The analysis of both articles and messages therein demonstrate clearly that although they discuss seemingly unrelated topics, authors focus on discussing women’s rights and traditional roles in the context of contemporary societal dynamics. Larson and Ahmed highlight the paradox when traditions and attitudes that used to hinder women’s rights and advancement in society in the past became drivers for greater female emancipation and integration of women in societal fabrics on a more equal basis. However, there is a hidden difference between the points that two writers emphasize. While Larson demonstrates how departure from former attitudes empowers women, Ahmed demonstrates how adherence to traditions makes women more empowered. Nevertheless, the commonality in writers’ positions is in that they point out that changes in attitudes regarding traditional practices and perception of former dogmas propel females to greater achievements and a more equal and prominent standing in contemporary society. Therefore, the comparison of articles by Larson and Ahmed shows how contemporary societal dynamics allow reinventing gender-related traditions and values and using them not to limit but expand a range of personal and professional opportunities women can access.       

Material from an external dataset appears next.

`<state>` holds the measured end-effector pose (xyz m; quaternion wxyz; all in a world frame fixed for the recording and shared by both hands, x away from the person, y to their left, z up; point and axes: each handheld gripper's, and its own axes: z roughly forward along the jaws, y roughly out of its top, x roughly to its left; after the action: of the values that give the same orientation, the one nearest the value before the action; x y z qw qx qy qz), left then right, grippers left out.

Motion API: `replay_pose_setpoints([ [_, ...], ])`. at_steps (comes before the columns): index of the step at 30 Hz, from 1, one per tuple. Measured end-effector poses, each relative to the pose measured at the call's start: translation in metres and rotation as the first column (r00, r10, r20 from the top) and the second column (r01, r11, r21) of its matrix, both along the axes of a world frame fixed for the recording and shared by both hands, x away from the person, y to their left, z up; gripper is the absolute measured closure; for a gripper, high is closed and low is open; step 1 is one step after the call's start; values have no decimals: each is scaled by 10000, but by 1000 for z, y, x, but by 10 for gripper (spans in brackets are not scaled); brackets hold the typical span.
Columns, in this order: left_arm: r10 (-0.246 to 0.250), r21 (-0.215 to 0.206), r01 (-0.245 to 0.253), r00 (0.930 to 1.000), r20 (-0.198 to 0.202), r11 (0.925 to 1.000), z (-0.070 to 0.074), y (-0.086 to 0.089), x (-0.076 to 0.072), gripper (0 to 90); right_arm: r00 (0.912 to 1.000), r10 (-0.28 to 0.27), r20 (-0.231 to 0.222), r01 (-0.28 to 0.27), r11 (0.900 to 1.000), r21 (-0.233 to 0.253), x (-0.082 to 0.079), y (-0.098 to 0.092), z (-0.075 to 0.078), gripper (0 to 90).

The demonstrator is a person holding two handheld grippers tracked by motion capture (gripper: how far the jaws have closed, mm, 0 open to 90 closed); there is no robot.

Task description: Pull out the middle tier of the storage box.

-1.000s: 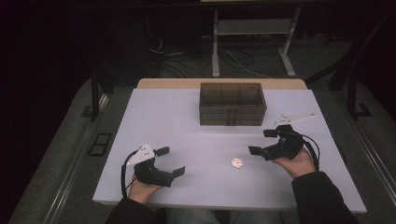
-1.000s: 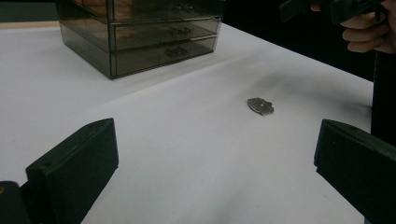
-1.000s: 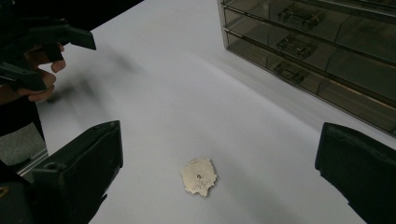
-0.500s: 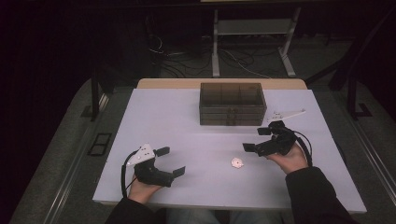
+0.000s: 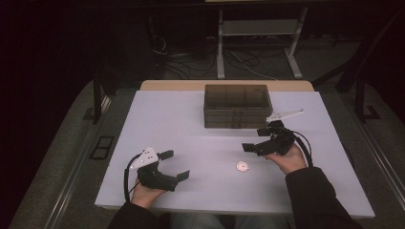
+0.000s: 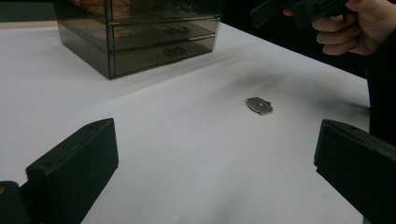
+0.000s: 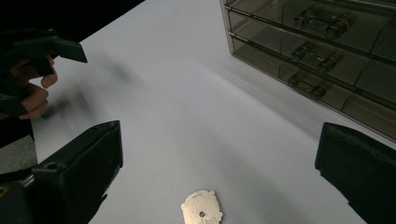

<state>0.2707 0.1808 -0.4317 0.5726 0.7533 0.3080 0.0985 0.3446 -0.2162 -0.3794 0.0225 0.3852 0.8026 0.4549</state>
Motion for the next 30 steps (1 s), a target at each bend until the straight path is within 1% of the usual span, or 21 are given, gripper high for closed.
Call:
replay_pose_setpoints([
  [11,-9,-37,9,10000,4,10000,0,0,0,0,9995,-137,-270,146,9994,324,12,9,-8,5],
  [17,-8,-41,8,10000,37,10000,1,0,0,0,9979,-281,-591,336,9950,940,19,11,-12,5],
  [19,-43,-29,43,10000,42,10000,1,0,0,0,9965,-339,-769,429,9920,1188,23,10,-14,5],
  [22,-58,-28,58,10000,45,10000,1,0,0,0,9922,-488,-1149,670,9849,1596,29,9,-18,5],
  [27,-53,-84,53,10000,38,10000,1,0,0,0,9800,-829,-1810,1220,9687,2164,38,6,-26,5],
  [28,-56,-79,56,10000,36,10000,1,0,0,0,9789,-883,-1844,1292,9661,2235,39,6,-28,5],
  [30,-71,-69,71,10000,35,10000,1,0,0,0,9734,-1019,-2051,1506,9595,2379,42,5,-30,5],
])
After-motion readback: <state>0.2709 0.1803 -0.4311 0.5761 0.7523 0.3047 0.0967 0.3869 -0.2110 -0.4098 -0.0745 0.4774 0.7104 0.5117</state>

Overall, the comparison of the articles by Ahmed and Larson shows that both authors discuss changing feminism dynamics and increased participation of females in labor market, education, and leadership positions. While one writes about greater roles of females as a result of abandoning traditional practices, the other emphasizes how following old traditions empowers contemporary women. As the result of the scrutiny, it was found that although some traditional attitudes and practices have been historically associated with limiting women’s rights, contemporary women are free to act towards these traditions of their own accord since doing so positively influences their self-appraisal and ensures more possibilities to fulfil their goals in the social environment.